Only the lines below between the ones containing "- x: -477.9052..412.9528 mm" and "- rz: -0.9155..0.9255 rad", inclusive, are to be reproduced, each exactly as it stands.

[[ Records to process open ]]

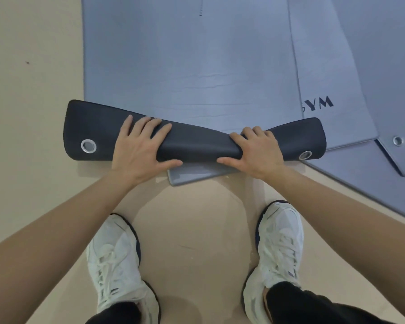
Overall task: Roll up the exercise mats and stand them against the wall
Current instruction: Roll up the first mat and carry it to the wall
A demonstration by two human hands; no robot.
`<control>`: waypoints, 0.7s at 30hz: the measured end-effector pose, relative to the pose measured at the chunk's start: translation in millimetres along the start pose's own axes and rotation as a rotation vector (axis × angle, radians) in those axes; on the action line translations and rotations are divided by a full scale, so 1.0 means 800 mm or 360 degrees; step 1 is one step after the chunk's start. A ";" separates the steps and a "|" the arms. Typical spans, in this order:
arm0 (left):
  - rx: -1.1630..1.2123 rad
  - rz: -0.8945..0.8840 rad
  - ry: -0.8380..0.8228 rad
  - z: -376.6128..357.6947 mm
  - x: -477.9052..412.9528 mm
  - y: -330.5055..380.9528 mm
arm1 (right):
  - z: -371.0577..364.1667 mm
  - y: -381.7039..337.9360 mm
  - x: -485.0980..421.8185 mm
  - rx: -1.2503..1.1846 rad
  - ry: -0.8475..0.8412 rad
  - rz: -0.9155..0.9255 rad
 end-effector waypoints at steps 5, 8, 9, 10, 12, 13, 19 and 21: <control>0.0070 0.0058 -0.0116 0.010 -0.013 -0.013 | 0.025 0.001 -0.021 -0.0048 -0.0275 -0.0053; 0.0193 0.0138 -0.0253 0.018 -0.002 -0.019 | 0.039 -0.005 -0.022 -0.0116 -0.0404 -0.0019; 0.0220 0.0125 -0.0311 0.019 0.003 -0.018 | 0.039 -0.007 -0.015 -0.0169 -0.0465 -0.0024; 0.0238 0.0104 -0.0376 0.020 0.010 -0.014 | 0.037 -0.009 -0.006 -0.0225 -0.0530 -0.0032; 0.0291 0.0071 -0.0509 0.015 0.029 -0.009 | 0.026 -0.017 0.018 -0.0311 -0.0657 -0.0041; 0.0326 0.0060 -0.0583 0.010 0.041 -0.006 | 0.020 -0.021 0.031 -0.0338 -0.0715 -0.0043; 0.0446 0.0005 -0.0791 -0.007 0.088 0.017 | -0.011 -0.032 0.072 -0.0477 -0.0938 -0.0069; 0.0392 0.0048 -0.0779 -0.010 0.093 0.019 | -0.017 -0.033 0.069 -0.0482 -0.0944 -0.0050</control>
Point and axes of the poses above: each hand's wrist, its own x-axis away from the middle knuckle, its own z-axis out of the back of the hand, y = z × x, the point moved 7 cm from there along -x, towards the middle knuckle, and after that the axes turned 6 degrees about -x, right-handed, at the moved point
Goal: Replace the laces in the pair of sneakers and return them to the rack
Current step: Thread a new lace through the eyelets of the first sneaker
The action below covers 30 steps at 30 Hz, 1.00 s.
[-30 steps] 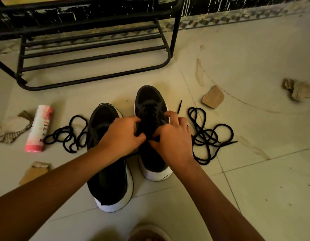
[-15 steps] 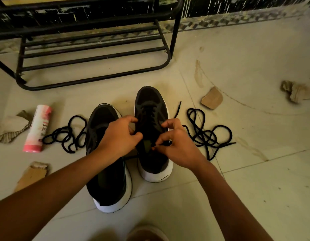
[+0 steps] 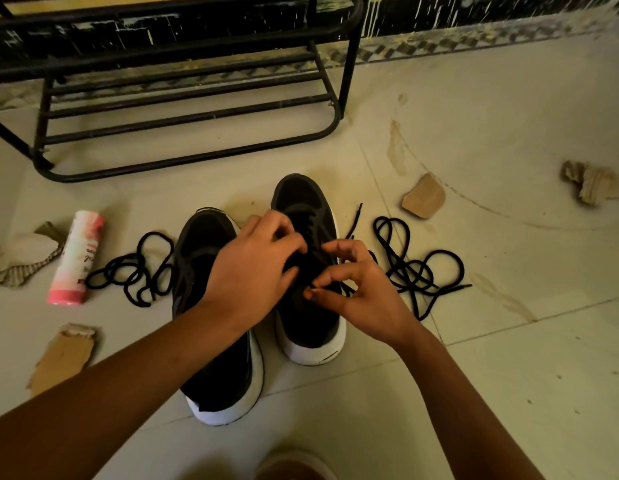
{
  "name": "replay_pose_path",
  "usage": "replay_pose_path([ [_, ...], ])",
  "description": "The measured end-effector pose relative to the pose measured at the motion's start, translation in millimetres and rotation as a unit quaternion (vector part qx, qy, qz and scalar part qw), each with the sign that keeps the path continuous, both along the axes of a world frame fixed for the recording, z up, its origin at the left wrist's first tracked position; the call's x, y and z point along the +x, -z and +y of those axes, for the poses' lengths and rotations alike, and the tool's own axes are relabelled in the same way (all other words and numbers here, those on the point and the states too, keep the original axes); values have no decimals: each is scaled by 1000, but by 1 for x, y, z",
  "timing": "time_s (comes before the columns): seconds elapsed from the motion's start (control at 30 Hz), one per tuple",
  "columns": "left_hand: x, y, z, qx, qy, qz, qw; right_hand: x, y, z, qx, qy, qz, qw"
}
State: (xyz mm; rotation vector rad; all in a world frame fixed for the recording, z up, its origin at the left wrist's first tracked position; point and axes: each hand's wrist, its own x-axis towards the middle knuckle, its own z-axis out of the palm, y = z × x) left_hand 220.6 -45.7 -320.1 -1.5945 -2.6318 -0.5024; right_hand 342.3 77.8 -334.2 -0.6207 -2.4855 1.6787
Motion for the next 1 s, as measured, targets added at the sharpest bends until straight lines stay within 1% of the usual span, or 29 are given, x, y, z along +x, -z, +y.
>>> replay_pose_path([
  [0.1, -1, 7, 2, 25, 8, -50, 998, -1, -1, 0, 29, -15, -8, 999],
  [0.23, 0, 9, -2, 78, -1, -92, 993, -5, -3, 1, 58, 68, -7, 996],
  [0.3, 1, 10, -4, 107, -17, -114, 988, -8, -4, 1, 63, 78, -46, 994],
  [0.43, 3, 16, -5, 175, -73, -175, 966, -19, -5, -6, 64, 58, -136, 987],
  [0.5, 5, 17, -6, 190, -95, -192, 958, -25, -6, -8, 39, 70, -154, 985],
  [0.57, 8, 17, -7, 197, -95, -200, 955, -30, -8, -9, -9, 100, -157, 982],
  [0.63, 12, 17, -8, 203, -91, -206, 953, -34, -11, -11, -63, 138, -149, 977],
  [0.7, 14, 17, -8, 213, -89, -210, 950, -37, -11, -12, -96, 166, -134, 972],
  [0.87, 14, 18, -10, 219, -82, -208, 950, -37, -11, -11, -187, 207, -124, 952],
  [0.93, 14, 17, -10, 218, -75, -209, 950, -36, -11, -10, -185, 207, -117, 953],
  [1.0, 15, 15, -10, 220, -74, -217, 948, -34, -9, -10, -148, 201, -84, 965],
])
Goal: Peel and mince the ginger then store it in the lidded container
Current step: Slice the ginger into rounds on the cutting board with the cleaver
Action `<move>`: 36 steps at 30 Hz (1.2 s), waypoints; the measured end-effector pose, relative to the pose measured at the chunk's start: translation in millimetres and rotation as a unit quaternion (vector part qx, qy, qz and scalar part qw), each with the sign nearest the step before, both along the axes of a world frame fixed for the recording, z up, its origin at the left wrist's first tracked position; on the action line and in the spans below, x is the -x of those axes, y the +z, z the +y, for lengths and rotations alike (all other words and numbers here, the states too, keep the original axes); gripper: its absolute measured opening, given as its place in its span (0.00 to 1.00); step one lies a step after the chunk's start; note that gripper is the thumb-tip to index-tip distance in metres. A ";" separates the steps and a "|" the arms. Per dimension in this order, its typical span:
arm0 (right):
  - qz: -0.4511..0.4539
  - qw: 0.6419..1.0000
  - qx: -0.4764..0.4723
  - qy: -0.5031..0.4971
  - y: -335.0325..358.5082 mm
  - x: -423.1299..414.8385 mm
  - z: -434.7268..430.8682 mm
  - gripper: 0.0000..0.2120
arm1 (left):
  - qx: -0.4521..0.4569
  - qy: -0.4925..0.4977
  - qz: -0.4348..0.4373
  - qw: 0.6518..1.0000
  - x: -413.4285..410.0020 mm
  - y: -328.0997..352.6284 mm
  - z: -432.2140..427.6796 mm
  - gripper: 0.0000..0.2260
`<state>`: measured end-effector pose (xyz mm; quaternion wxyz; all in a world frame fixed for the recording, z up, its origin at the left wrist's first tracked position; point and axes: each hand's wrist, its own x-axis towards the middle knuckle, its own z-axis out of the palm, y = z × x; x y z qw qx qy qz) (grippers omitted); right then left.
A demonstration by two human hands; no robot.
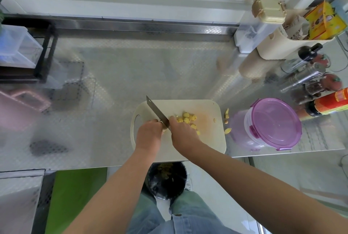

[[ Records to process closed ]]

▶ [Solution to this exercise]
  - x: -477.9052..412.9528 mm
  - y: -330.5055..380.9528 mm
arm1 (right):
  - z: -371.0577..364.1667 mm
  - y: -381.7039..337.9360 mm
  - x: -485.0980..421.8185 mm
  - rx: -1.2503..1.1846 rad
  - ry: -0.8475..0.8412 rad
  - rz: -0.9155..0.9255 rad

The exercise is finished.